Il cinema di Andrea Segre oscilla tra il racconto di generazioni di donne e uomini che per diversi e drammatici motivi sono stati costretti a lasciarsi alle spalle le proprie origini, alla ricerca di un riparo in paesi che poi si sono rivelati tutt’altro che ospitali, e la narrazione di una storia che gli è prossima, che riguarda le sue terre, che riporta alla luce un passato doloroso e, al tempo stesso, fiero. Due sentieri che non sono affatto rette parallele destinate a non incrociarsi mai. In tutti i suoi film, infatti, Segre riflette sulla condizione umana, sull’essere sottoposti all’imprevedibilità degli eventi (e sull’essere pronti a tutto), sul tortuoso percorso (talvolta impraticabile) che dovrebbe portare alla ricostruzione di esistenze andate in frantumi.

«PO», il nuovo documentario scritto insieme a Gian Antonio Stella, non si sottrae a questo modo di procedere, a questo tenere insieme ciò che ti fa scappare e ciò a cui sei legato, ciò che rifuggi e ciò che, nonostante tutto, conservi con orgoglio. Il film è un ulteriore ritorno al passato, a un periodo preciso che ebbe inizio il 14 novembre 1951, il giorno nel quale cedette l’argine sinistro del Po, con l’acqua e il fango a travolgere le terre del Polesine. Una vicenda lontana, custodita oramai nella memoria di pochi, di coloro che sopravvissero, dei bambini e ragazzi che settant’anni dopo sono ancora in grado di elaborare una testimonianza non solo dell’improvviso evento catastrofico ma anche del contesto, della povertà dei tanti al cospetto della ricchezza dei pochi proprietari. Po non è solo immagini di repertorio dell’Archivio Luce e interviste, è la ricomposizione di un quadro che spesso si tende a dimenticare, a nascondere sotto il tappeto della retorica, dell’Italia che nel dopoguerra pareva un treno in corsa destinato a soddisfare le moltitudini un tempo umiliate e offese dal conflitto mondiale e ora pronte al riscatto e al progresso. In realtà, prima che il fiume ricordasse all’uomo la terrificante sublime potenza della natura, la condizione umana continuava a essere umiliata e offesa. «C’era tanta miseria. Perché quei quattro signori che erano ricchi, davano lavoro ma senza regola, senza niente. Lavoravi per mangiare e basta. E dovevi tacere», dice una delle donne chiamate a raccontare quegli anni. La condizione umana, appunto, che non è da intendersi come un destino, come se dall’alto qualcuno avesse davvero scritto il fluire di esistenze inermi.
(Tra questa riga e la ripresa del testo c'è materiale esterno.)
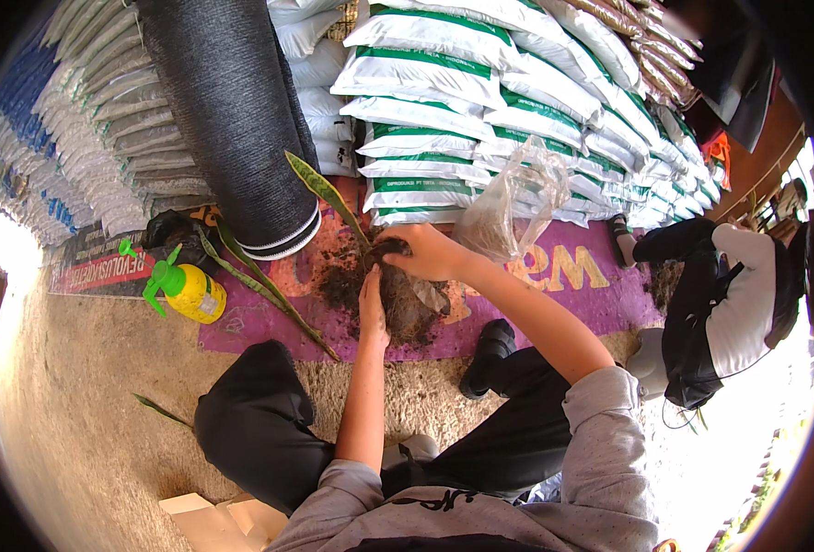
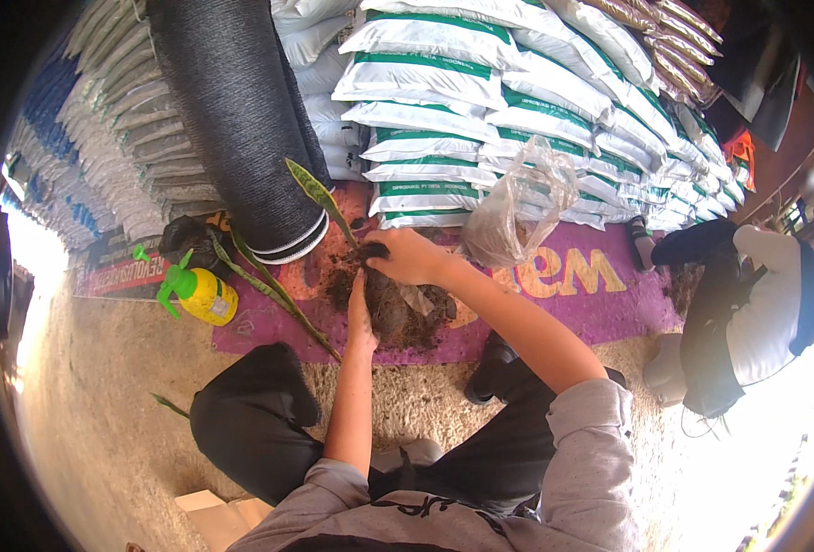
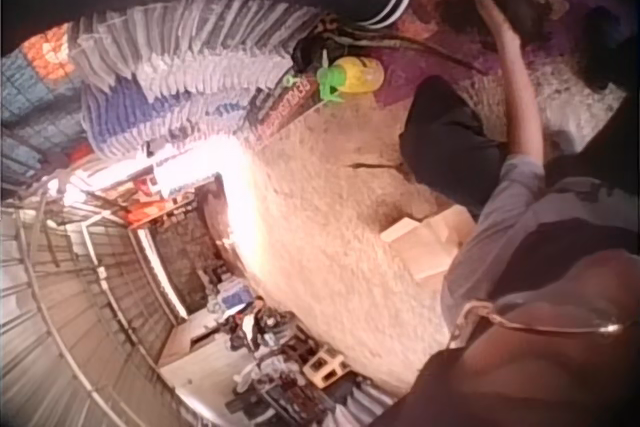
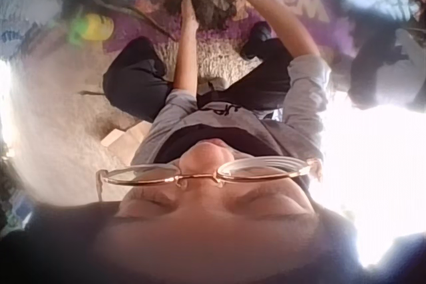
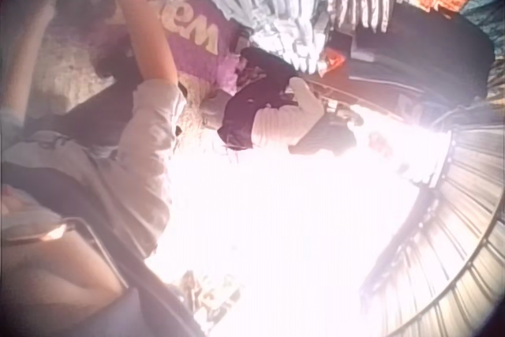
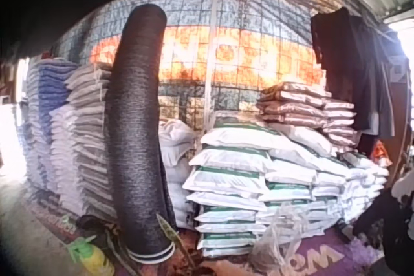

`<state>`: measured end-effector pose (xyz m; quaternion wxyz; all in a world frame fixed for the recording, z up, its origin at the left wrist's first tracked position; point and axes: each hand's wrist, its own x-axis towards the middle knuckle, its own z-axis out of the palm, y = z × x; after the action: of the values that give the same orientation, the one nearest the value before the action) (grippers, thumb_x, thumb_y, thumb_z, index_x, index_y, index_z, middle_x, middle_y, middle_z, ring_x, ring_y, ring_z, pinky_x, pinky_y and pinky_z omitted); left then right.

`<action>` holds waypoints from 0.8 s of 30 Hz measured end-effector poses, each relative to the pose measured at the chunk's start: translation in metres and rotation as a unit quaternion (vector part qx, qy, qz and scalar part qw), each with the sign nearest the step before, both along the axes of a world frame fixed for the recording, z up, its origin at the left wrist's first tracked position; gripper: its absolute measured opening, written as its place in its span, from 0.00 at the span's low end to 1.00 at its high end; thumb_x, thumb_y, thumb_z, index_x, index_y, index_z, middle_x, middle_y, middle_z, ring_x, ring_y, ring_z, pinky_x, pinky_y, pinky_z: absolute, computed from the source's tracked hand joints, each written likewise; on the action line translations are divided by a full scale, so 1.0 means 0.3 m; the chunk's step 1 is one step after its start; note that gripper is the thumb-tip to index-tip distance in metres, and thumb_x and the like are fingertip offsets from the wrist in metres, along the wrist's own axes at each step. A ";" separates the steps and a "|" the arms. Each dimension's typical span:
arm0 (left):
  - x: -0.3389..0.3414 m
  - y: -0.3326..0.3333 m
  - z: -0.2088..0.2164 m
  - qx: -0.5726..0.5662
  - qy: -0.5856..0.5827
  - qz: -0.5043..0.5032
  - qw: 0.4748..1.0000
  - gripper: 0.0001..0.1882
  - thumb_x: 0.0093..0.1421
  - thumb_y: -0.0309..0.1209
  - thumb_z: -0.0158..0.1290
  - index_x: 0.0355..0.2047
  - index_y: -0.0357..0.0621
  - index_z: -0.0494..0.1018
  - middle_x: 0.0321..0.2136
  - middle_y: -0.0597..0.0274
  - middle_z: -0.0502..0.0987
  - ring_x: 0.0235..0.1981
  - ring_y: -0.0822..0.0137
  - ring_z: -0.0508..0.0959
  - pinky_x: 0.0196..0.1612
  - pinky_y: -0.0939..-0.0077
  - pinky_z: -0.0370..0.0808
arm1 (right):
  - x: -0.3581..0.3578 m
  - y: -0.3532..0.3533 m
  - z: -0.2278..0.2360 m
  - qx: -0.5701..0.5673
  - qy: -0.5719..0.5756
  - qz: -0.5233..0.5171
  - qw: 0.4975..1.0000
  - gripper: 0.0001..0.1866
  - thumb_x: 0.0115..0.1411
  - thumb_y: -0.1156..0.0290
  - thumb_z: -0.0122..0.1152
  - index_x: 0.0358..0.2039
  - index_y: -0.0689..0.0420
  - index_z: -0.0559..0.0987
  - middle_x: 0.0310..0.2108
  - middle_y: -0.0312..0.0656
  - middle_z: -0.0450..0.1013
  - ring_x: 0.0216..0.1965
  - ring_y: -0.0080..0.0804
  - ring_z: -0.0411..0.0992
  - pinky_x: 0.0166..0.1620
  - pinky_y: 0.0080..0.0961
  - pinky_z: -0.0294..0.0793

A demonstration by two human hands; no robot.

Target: The person sits on the floor and repeatedly packs soil around the root ball of a small plant, shaping it into a compact sphere by hand. The person handles the plant and soil directly without using tools.

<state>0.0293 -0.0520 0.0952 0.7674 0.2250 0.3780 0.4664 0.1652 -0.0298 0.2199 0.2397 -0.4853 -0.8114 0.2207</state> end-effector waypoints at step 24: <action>0.019 0.010 0.013 -0.036 -0.045 0.042 0.997 0.24 0.58 0.49 0.48 0.44 0.42 0.71 0.37 0.59 0.76 0.36 0.64 0.77 0.39 0.67 0.75 | 0.215 -0.078 -0.165 -0.559 0.259 -0.077 0.784 0.26 0.55 0.66 0.59 0.53 0.59 0.67 0.44 0.43 0.71 0.29 0.29 0.75 0.31 0.26 0.77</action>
<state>0.0350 -0.0491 0.0992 0.7710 0.1603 0.3686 0.4940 0.2297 -0.0530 0.1704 0.1441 -0.5193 -0.4135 0.7339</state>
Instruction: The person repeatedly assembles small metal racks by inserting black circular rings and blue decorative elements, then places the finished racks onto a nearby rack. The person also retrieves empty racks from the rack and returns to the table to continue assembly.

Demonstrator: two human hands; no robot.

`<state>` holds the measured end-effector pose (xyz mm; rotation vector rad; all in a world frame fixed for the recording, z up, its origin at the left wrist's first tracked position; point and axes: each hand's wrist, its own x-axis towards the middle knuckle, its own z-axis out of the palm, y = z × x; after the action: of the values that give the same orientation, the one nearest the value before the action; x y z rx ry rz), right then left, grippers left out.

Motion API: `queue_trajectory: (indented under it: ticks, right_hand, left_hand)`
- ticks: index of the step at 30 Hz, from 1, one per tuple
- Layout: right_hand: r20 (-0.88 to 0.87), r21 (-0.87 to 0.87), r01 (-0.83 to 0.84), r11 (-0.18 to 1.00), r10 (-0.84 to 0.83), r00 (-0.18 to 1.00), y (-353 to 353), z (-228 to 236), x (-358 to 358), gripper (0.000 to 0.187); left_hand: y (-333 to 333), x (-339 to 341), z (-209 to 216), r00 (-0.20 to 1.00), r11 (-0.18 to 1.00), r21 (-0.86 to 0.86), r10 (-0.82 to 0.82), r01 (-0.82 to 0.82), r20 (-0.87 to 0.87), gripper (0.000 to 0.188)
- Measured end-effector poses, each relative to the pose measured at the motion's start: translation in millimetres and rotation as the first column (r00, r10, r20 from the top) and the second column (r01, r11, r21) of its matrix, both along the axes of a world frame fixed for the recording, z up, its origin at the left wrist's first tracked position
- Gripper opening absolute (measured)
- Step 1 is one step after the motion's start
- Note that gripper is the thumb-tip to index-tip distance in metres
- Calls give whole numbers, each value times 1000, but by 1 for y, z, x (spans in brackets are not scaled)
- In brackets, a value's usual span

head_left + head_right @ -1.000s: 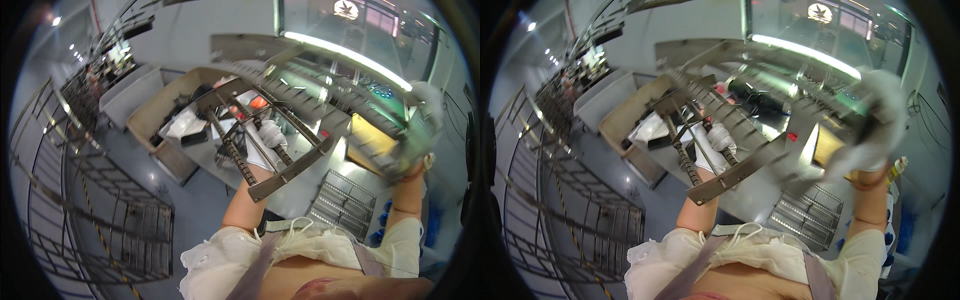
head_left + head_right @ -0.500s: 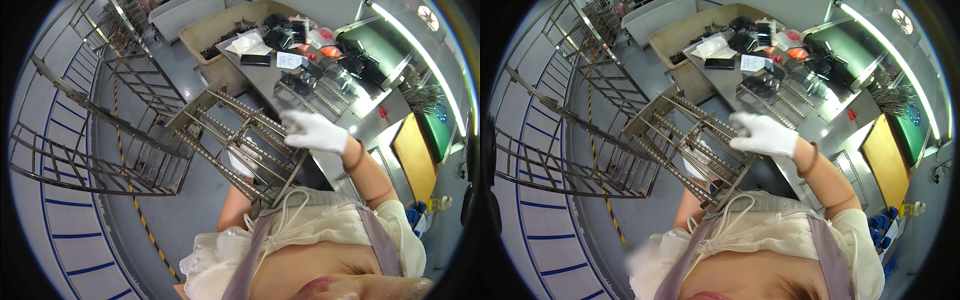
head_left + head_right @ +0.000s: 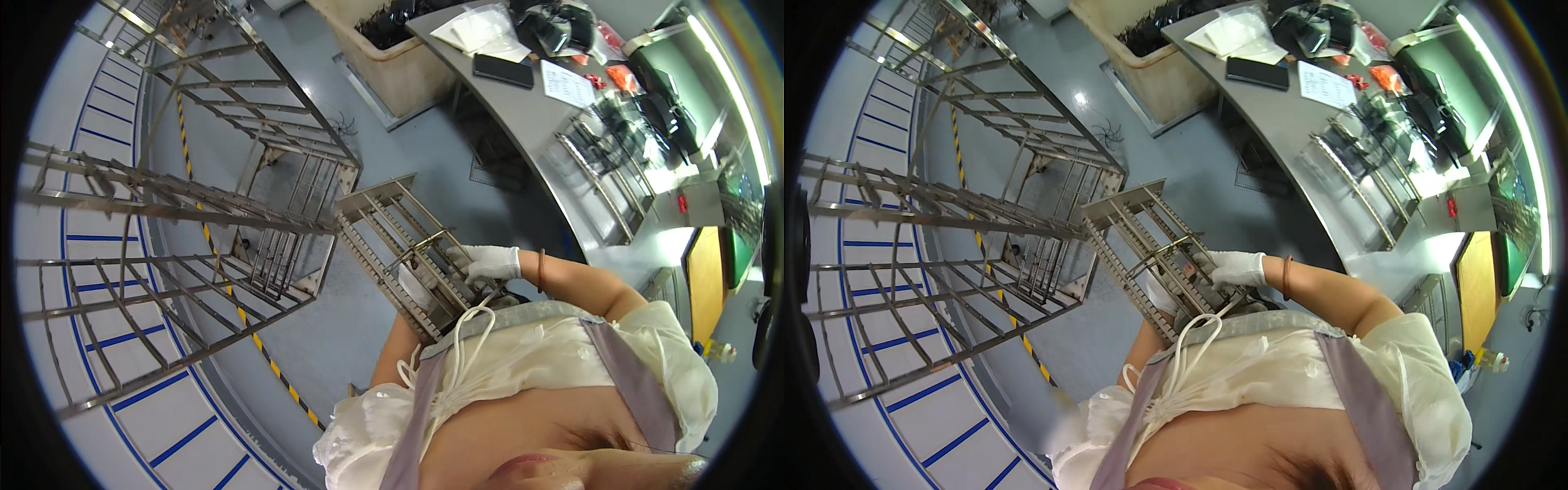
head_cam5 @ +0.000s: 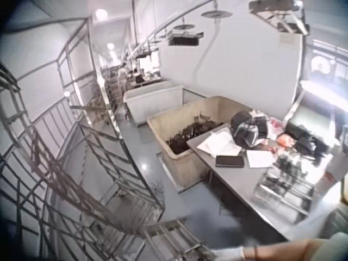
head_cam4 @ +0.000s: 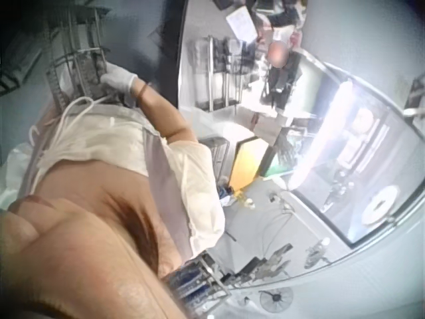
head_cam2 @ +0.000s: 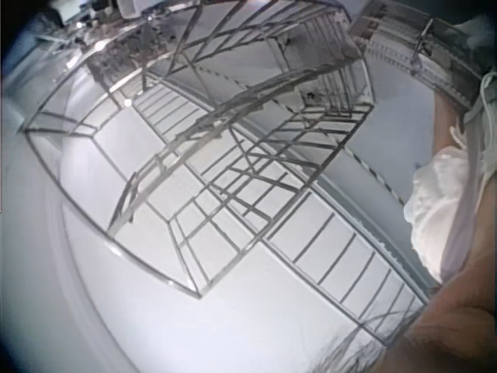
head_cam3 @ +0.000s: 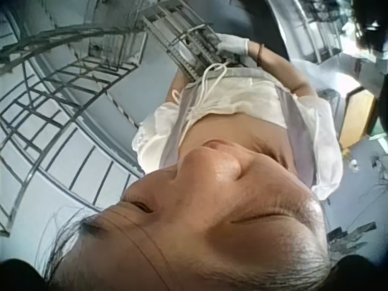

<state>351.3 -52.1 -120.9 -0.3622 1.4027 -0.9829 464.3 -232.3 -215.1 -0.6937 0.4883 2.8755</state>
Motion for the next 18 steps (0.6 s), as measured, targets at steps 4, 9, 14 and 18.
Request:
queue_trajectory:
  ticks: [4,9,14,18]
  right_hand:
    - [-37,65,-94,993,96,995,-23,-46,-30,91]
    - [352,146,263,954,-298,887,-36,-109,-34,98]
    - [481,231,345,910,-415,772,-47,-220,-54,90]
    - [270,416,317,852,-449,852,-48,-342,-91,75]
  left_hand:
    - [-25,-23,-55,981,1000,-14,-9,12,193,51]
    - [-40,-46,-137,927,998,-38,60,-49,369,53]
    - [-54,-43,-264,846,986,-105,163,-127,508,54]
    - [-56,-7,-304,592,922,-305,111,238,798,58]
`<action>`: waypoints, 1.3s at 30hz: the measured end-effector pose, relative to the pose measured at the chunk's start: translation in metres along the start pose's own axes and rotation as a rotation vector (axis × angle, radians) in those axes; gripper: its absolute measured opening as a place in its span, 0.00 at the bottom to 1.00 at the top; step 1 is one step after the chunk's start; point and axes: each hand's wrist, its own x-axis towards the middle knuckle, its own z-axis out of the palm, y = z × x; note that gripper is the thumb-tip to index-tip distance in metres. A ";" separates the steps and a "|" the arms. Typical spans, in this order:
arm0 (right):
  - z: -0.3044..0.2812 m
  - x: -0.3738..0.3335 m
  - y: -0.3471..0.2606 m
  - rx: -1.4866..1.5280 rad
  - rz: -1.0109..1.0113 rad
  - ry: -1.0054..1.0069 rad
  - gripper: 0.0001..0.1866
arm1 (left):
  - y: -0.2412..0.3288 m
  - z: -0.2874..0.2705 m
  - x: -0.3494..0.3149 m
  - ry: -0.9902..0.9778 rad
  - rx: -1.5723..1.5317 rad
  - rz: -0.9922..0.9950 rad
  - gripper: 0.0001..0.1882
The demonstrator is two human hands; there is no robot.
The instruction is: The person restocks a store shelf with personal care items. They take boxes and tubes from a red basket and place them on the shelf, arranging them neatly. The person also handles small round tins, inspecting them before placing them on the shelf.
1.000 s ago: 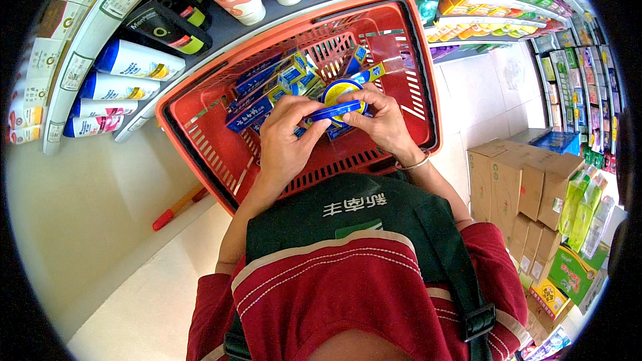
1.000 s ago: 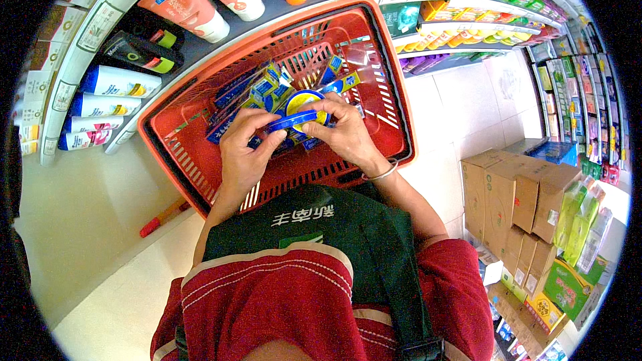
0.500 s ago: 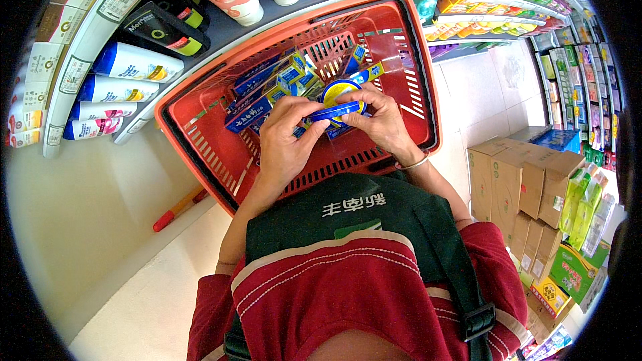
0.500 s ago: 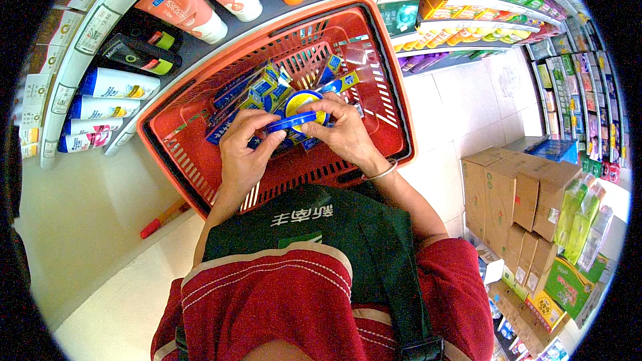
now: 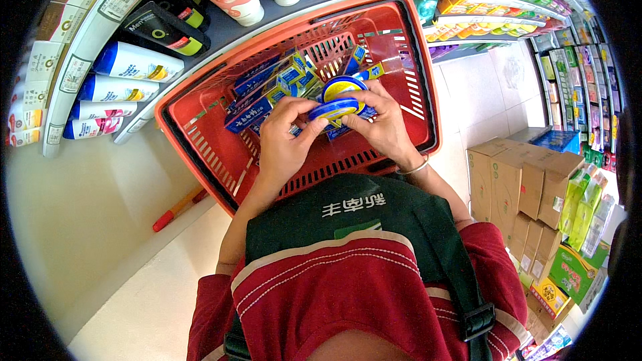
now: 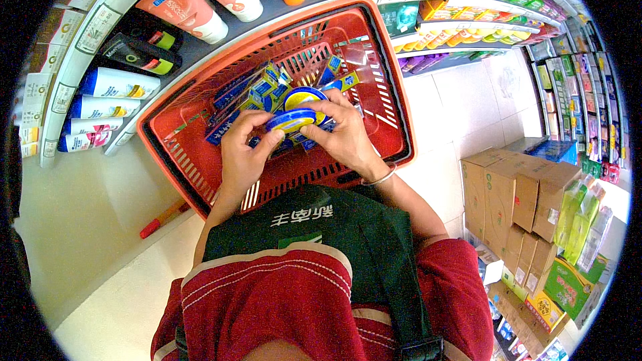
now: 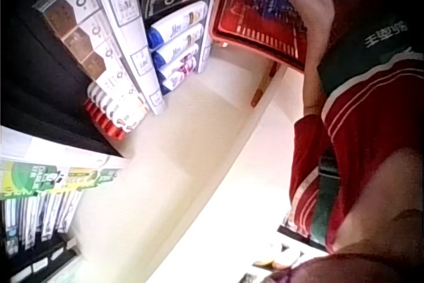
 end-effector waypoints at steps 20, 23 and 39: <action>-0.001 0.003 -0.024 -0.111 -0.368 -0.032 0.20 | -0.019 0.000 0.001 -0.339 -1.263 -0.556 0.27; -0.001 0.003 -0.025 -0.157 -0.455 -0.036 0.22 | -0.012 -0.002 0.003 -0.214 -1.122 -0.549 0.27; -0.002 0.009 -0.008 0.267 0.316 -0.226 0.16 | -0.001 0.004 -0.004 -0.094 -0.739 -0.530 0.31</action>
SONO FERITE ancora aperte, quelle dei testimoni, di chi ha vissuto la miseria e poi ha visto morire i propri cari, trascinati da un fiume senza più direzione. L’alluvione portò via tutto a chi aveva già poco, eppure «l’acqua è un legame per sempre». La rivendicazione di un doppio sentimento verso il grande fiume, tra il «bel guardare, la mattina quando mi sveglio e la sera prima di andare in casa ad accendere il camino per scaldarmi» e «il vedere queste acque tumultuose», che poi si placavano oscurando le tragedie.